Depuis six mois, l'Ukraine est donc en guerre contre la Russie. Une invasion qui a des conséquences directes sur le pays, tant sur la perte de contrôle de certains territoires que sur un bilan humain particulièrement lourd. Alors que les frontières de l'Ukraine sont en passe d'être redessinées par la Russie, le retour de la guerre aux portes de l'Union européenne a entraîné d'importants chamboulements jusqu'en France et même dans le monde entier, tant sur le plan géopolitique que financier. Les répercussions sur les prix de l'alimentaire ou encore de l'énergie ne se sont pas faites attendre, tandis que diverses sanctions internationales ont été prises. Découvrez ci-dessous les dernières actualités liées à la guerre en Ukraine.

Carte de la guerre en Ukraine

En cinq mois de guerre, la Russie a gagné du terrain en Ukraine. Elle a pris le contrôle de plusieurs territoires, à l'est du pays, étendant son emprise dans les oblasts de Louhansk et Donetsk (orange) -déjà en partie acquis à la cause russe-, ainsi qu'au nord de ces deux régions, à proximité de Kharkiv (zone rouge), mais aussi au sud du pays, sur les bords de la mer d'Azov, tout comme sur une partie des côtes de la mer Noire (zone rouge). C'est sur ces secteurs là que l'armée de Vladimir Poutine concentre réellement ses efforts, comme en atteste la carte mise à jour tous les jours par Project Owl. 
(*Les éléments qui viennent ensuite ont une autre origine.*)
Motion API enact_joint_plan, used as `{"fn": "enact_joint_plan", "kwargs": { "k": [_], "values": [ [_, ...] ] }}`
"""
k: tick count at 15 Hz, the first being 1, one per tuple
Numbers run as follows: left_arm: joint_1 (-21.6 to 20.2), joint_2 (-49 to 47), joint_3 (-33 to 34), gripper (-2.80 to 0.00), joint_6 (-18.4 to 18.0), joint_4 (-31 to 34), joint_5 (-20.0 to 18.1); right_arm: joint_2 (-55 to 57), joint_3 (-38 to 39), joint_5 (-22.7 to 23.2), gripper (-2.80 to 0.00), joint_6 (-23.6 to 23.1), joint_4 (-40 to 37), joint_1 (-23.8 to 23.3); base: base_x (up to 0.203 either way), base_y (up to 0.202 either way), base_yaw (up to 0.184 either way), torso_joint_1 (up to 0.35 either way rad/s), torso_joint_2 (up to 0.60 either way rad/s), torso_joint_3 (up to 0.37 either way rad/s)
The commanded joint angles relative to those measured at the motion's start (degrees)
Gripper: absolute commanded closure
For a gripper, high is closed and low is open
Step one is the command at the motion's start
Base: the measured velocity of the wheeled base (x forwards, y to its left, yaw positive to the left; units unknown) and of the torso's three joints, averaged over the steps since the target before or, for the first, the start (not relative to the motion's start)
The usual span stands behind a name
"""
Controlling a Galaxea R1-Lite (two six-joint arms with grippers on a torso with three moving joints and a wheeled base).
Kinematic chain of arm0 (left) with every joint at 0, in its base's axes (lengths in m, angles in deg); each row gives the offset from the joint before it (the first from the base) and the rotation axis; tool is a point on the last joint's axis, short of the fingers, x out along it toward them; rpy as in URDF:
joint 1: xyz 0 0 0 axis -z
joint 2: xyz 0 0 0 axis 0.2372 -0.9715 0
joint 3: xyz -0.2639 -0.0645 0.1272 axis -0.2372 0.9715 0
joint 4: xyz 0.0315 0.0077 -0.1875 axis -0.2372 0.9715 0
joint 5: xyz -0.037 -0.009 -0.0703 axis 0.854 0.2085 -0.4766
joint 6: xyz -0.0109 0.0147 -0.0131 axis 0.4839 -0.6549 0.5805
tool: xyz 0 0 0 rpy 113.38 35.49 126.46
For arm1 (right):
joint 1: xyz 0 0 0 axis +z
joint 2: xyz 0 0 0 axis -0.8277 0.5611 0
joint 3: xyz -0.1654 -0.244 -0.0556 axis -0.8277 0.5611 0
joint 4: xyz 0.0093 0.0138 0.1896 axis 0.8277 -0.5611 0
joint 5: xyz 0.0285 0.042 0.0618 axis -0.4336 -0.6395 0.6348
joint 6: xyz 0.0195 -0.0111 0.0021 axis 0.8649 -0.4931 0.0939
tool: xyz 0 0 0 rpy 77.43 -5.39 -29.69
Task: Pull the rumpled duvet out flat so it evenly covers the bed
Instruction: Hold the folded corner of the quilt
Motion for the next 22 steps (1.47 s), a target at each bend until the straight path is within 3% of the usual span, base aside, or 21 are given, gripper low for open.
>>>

Quelles sont les causes de la guerre en Ukraine ?

Pourquoi Vladimir Poutine a-t-il décidé de lancer une "opération militaire" en Ukraine ? La tentative d'invasion russe est le résultat de longs mois de tensions entre la Russie et son voisin. Retour sur les origines lointaines et les causes immédiates de la guerre dans notre article dédié ci-dessous.

Morts, blessés… Bilan de la guerre en Ukraine

Le bilan de la guerre en Ukraine s'alourdit de jour en jour. Toutefois, difficile d'en établir un précis au quotidien. Seules les Nations unies tentent de mettre à jour régulièrement le nombre de personnes tuées et blessées par les combats. Chaque semaine, l'organisation fait un point sur les pertes civiles dans le pays.

Selon les derniers chiffres publiés, le 19 septembre 2022, 5 916 civils sont morts depuis que la guerre a éclaté. Parmi lesquels, 5 537 sont des adultes et 379 des enfants. Par ailleurs, au moins 8 816 personnes ont été blessées. Un bilan qui manque toutefois de précision, comme le reconnait l'ONU elle-même : "les chiffres réels sont considérablement plus élevés, car la réception des informations provenant de certains endroits où des hostilités intenses se sont déroulées ont été retardées et de nombreux rapports sont toujours en attente de confirmation."

Du côté du bilan militaire, les communications de l'Ukraine et de la Russie sur leurs pertes mutuelles sont rares. Le 22 août, le chef de l'armée ukrainienne, Valery Zaloujny, a déclaré que "près de 9 000 [soldats ukrainiens] ont été tués" en six mois de guerre.